Tunnel Production and Bed Shaping for Fresh Strawberries
Day Neutrals Land and Soil Preparation
- Take soil samples. Take soil samples and have them analyzed by a laboratory. It’s important to know what your basic nutrient levels are so that you can amend for deficiencies in macro- or micronutrients. Do this before you plant.
- Amend. Based on your soil sample test results, correct any deficiencies with a pre-plant fertilizer. Washington State University recommends a pre-plant application of 60-80 lb of nitrogen per acre, along with a similar amount of potassium. Recommendations indicate that a soil pH should be 5.4 – 6.5.
- Work the ground. It’s necessary to work the soil enough so it becomes a fine texture, much the same as if you were direct seeding.
- Form the beds. Specialized equipment will be needed to shape the beds and lay the plastic. Growers in the Willamette Valley area have found it helpful to modify pre-made equipment or fabricate their own. You need at least 10-12 inch high beds. A typical bed top is about 24-36 inches wide. Make sure that the plastic mulch rolls you use, work with the bed shaper width. A typical width of plastic is about 56 inches. The ‘extra’ plastic lays against the sides of the beds and is pulled taut by heaped soil.

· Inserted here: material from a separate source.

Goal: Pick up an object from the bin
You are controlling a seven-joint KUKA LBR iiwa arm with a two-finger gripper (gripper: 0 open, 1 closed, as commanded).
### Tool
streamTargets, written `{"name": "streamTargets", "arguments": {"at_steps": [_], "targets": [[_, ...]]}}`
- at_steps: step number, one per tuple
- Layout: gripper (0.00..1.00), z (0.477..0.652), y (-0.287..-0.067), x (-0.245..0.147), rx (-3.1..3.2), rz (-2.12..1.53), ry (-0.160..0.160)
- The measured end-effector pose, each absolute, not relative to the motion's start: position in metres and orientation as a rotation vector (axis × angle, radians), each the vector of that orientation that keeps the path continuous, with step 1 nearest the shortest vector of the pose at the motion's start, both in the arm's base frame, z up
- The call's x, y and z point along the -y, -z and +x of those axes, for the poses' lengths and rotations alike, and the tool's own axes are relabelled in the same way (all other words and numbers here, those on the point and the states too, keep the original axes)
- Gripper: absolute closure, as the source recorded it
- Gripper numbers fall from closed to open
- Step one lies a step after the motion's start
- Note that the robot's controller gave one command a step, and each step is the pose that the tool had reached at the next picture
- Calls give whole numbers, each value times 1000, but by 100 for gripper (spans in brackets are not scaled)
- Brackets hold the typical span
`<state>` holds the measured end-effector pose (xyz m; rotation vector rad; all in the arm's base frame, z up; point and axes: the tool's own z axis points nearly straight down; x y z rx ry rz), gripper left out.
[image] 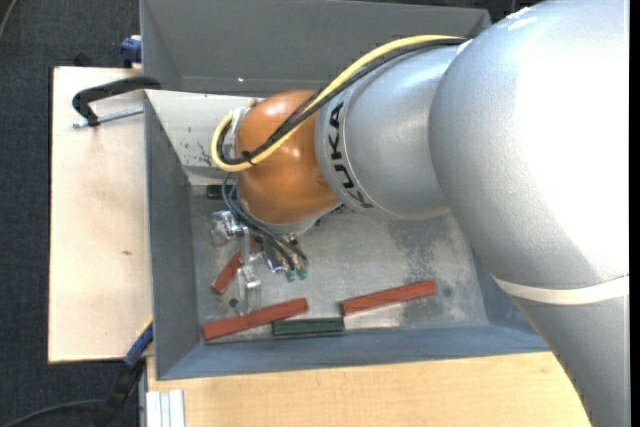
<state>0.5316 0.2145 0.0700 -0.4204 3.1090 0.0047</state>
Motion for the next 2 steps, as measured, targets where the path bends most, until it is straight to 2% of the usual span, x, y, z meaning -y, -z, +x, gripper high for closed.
{"name": "streamTargets", "arguments": {"at_steps": [1,2], "targets": [[100,532,-71,-214,-3109,-418,-5],[100,511,-288,-232,-3086,-502,-8]]}}
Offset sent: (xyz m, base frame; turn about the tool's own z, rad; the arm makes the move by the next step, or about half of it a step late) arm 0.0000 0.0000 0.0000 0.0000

- Lay the drip tape and plastic mulch. The plastic mulch and drip tape should be applied immediately after bed-shaping so that beds do not erode, which occurs rapidly when left exposed to rainfall. Some equipment that exists does the drip tape and plastic mulch laying together. Others do them separately. Make sure to lay the drip tape under the plastic.
June-Bearers Land and Soil Preparation
- Take soil samples. Take soil samples and have them analyzed by a laboratory. It’s important to know what your basic nutrient levels are so that you can amend for deficiencies in macro- or micronutrients. Do this before you plant. Recommendations indicate that a soil pH should be somewhere between 5.4 and 6.5.
- Work the ground. Avoid choosing ground that is heavy clay. Well-drained sandy-loam to loamy-silt soil is best. You will likely need to disc, plow, dixon harrow, and rototill your land. A subsurface drainage system may be necessary if your soils do not drain well. Waterlogged soils can lead to root rot.
- Amend. Based on your soil sample test results, you will want to correct any deficiencies with amendments and then apply a pre-plant fertilizer.
Additional resource: Nutrient Management of Berry Crops in Oregon (Oregon State University). Recommendations for strawberries are for June-bearing plants, so adjustments may be needed for day neutrals.